Limitations & Future Work¶
- The data primarily covers English conversations; turn-taking patterns, pause lengths, and filler words may vary across different languages and cultures.
- Gap/Pause classification depends on the server-side Wav2Vec2. Although measured RTT is below \(200\) ms, production systems face model queuing, network fluctuations, privacy concerns, and offline issues.
- Positional distributions of pauses/gaps in synthetic data still differ from real data, and TTS offers limited accents and voices, lacking the diversity to cover all real users.
- Real data labels rely on diarization and the \(200\) ms rule; human-auto agreement for Gaps is only \(76.1\%\), indicating boundary noise in the training targets.
- SpeculativeETD's F1 on real three-class tasks (\(45.6\)) is significantly lower than Wav2Vec2's (\(58.4\)). It is a compromise for efficiency; applications highly sensitive to interruptions may still require stronger server verifiers or contextual linguistic understanding.
Related Work & Insights¶
- vs. VAP: VAP is a classic turn-taking model that performs well on synthetic data but has an F1 of only \(33.2\) on real data. SpeculativeETD improves real-world segmentation through data and two-stage inference.
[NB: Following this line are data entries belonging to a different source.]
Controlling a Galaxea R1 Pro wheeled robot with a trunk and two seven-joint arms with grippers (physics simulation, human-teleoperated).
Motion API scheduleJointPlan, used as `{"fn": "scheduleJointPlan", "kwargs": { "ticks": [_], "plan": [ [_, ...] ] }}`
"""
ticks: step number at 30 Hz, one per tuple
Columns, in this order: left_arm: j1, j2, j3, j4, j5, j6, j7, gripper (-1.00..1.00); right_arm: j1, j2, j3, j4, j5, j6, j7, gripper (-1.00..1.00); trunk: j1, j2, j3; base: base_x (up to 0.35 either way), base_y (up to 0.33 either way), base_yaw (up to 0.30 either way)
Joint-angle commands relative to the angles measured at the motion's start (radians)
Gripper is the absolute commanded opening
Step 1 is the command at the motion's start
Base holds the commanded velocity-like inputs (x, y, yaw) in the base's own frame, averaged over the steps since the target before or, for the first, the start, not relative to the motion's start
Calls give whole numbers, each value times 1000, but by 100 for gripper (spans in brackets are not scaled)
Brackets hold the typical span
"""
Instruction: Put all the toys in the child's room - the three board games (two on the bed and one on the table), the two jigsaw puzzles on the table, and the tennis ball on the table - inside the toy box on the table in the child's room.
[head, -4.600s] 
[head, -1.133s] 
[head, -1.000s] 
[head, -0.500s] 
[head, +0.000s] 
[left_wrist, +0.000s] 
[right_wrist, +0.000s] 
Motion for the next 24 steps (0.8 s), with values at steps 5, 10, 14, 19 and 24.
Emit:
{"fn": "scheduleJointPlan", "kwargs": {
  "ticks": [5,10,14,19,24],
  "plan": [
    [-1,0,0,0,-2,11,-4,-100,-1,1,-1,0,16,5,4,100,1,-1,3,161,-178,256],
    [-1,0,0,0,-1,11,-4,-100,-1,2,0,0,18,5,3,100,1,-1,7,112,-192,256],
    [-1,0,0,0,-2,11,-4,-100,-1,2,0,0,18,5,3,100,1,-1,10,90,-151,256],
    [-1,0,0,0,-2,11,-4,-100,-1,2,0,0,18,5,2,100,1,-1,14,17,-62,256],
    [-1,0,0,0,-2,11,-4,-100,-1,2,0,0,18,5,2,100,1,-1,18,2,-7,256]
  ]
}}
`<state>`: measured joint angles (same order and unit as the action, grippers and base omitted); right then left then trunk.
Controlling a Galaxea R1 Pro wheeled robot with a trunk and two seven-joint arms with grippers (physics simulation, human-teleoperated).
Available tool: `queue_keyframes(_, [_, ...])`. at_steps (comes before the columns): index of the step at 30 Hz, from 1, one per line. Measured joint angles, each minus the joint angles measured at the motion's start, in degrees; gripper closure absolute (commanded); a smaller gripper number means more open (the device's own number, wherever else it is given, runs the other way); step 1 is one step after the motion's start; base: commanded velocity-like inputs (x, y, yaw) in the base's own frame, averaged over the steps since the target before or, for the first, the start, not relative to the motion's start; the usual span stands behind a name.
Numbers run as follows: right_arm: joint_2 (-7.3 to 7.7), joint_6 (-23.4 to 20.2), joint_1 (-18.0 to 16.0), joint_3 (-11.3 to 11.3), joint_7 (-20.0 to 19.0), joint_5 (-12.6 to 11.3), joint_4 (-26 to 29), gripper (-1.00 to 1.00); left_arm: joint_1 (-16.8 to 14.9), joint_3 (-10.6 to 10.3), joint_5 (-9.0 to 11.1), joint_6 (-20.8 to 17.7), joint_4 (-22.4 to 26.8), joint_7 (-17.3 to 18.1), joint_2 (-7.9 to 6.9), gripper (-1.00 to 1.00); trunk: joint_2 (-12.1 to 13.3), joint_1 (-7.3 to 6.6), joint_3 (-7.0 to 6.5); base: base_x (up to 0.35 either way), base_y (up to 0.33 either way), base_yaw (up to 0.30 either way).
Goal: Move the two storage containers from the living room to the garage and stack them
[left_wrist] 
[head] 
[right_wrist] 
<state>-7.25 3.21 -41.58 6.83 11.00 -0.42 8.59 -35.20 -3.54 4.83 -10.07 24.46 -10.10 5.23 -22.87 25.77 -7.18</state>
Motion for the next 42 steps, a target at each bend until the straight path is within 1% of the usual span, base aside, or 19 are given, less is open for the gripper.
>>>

- vs. Full Wav2Vec2: Wav2Vec2 has the highest accuracy but consumes ~\(34,971.68\) MFLOPs per \(100\) samples with an edge execution time of ~\(1500\) ms. SpeculativeETD reduces computation to \(919.64\) MFLOPs via conditional triggering.
- vs. Pure GRU Edge Models: GRU latency is extremely low but accuracy is insufficient. SpeculativeETD maintains edge-side real-time performance while using the server to handle Gap/Pause difficulties.
- Insight: For streaming multimodal agents, tasks can be split into "cheap edge-side sentinels + expensive cloud-side discriminators." This can be applied to visual wake-words, anomaly detection, speech emotion shifts, or on-device privacy filtering.
Rating¶
- Novelty: ⭐⭐⭐⭐ The two-stage ETD design is simple and effective; primary innovation lies in task decomposition and the public dataset.
- Experimental Thoroughness: ⭐⭐⭐⭐ Covers binary classification, real-time segmentation, FLOPs, edge latency, RTT, and data quality analysis comprehensively.
- Writing Quality: ⭐⭐⭐⭐ Clear structure, strong deployment motivation, and straightforward explanations of data and methods.
- Value: ⭐⭐⭐⭐ Highly practical for real-time voice assistants; OpenETD is particularly valuable for subsequent research.